Work request: Give back exactly the lines from the one holding "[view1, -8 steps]" to the bottom of the material, both included, and nothing more. No pictures.
Content starts
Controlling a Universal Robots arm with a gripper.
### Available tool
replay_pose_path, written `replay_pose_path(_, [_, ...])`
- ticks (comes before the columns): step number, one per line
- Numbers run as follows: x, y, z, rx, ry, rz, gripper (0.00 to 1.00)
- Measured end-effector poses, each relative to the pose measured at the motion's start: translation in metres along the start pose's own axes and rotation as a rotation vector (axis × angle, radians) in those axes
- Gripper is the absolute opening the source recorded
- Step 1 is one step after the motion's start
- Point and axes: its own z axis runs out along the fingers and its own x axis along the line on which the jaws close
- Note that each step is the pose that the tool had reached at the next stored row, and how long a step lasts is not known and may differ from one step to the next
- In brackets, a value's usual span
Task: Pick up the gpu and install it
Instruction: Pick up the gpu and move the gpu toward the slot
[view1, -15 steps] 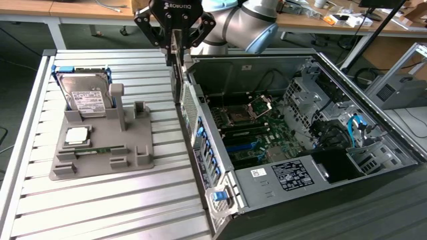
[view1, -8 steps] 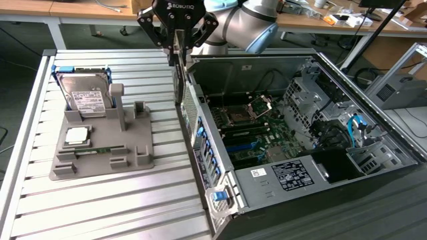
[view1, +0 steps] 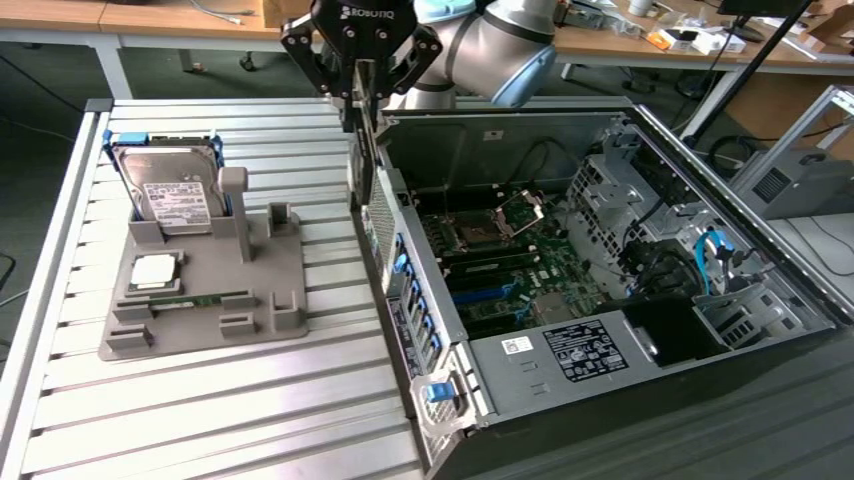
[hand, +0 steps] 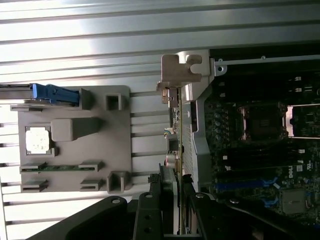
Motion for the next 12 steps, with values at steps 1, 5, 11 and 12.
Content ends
Solution to this problem:
[view1, -8 steps] 
[view1, +0 steps] 
[hand, +0 steps] 
Motion for the next 12 steps, with values at steps 1, 5, 11 and 12.

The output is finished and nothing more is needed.